In the early days of his career, Renoir was at the forefront of the Impressionist movement, pairing up with the soon-to-be big names of the movement including Claude Monet, Frédéric Bazille, and Alfred Sisley. Even though Renoir was able to roll with the new in-crowd, he always had a deep admiration for the great masters of yester-year who stood for everything that the Impressionists rebelled against.

By the time the O.G. impressionists had lost their zeal for rebellion and gained notoriety (and some pocket change), Renoir allowed himself the creative freedom to merge Impressionism with the famous styles of the Louvre, which he’d studied since childhood. In doing so Renoir created a “new classicism” by bridging the traditional styles of old Northern Renaissance masters with Renoir’s direct way of capturing a visual experience.

This work in particular is eerily reminiscent of Jean-Honoré Fragonard’s The Reader. Both works feature young ladies exercising their newfound rights to education, though Fragonard’s subject is just a smidge older than the little girls in Renoir’s painting.
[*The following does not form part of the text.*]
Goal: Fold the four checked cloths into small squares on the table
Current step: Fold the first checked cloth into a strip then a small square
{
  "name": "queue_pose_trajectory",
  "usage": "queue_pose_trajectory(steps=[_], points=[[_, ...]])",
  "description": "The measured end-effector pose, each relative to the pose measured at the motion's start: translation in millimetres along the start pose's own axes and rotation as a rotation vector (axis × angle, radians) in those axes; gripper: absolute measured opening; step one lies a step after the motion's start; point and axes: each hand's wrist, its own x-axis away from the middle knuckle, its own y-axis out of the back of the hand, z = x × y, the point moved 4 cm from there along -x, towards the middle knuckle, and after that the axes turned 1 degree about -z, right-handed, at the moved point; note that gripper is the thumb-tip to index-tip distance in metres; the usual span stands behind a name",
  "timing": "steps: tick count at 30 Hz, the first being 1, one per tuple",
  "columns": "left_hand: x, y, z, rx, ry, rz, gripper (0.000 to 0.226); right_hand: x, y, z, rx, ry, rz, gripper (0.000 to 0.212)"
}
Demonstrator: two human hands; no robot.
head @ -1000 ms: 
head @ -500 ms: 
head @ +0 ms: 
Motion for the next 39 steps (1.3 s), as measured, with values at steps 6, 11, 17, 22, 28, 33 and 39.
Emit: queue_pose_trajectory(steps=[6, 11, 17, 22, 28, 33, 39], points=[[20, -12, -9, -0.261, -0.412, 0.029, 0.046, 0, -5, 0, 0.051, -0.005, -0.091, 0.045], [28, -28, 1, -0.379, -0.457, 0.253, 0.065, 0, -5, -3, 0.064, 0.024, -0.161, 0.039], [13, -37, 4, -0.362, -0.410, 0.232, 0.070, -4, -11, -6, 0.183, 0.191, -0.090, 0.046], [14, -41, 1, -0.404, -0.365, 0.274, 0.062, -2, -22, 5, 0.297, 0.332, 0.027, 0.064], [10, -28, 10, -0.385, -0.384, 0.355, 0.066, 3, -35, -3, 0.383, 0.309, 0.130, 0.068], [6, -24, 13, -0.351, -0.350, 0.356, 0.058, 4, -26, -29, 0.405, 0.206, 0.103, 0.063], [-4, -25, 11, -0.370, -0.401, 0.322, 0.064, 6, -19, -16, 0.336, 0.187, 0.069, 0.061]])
Unlike Fragonard, though, Renoir’s depiction is more impressionistic in the way that he captures sunlight and the domesticity of everyday life.

To sum up, this painting basically is the bridge between Impressionism and New Classicism. The classical subject matter of the French master Fragonard, mixed with the fuzzy way that Renoir paints the background and captures the sunlight on the little girls all comes together to create a style that would go on to influence artists the 20th century.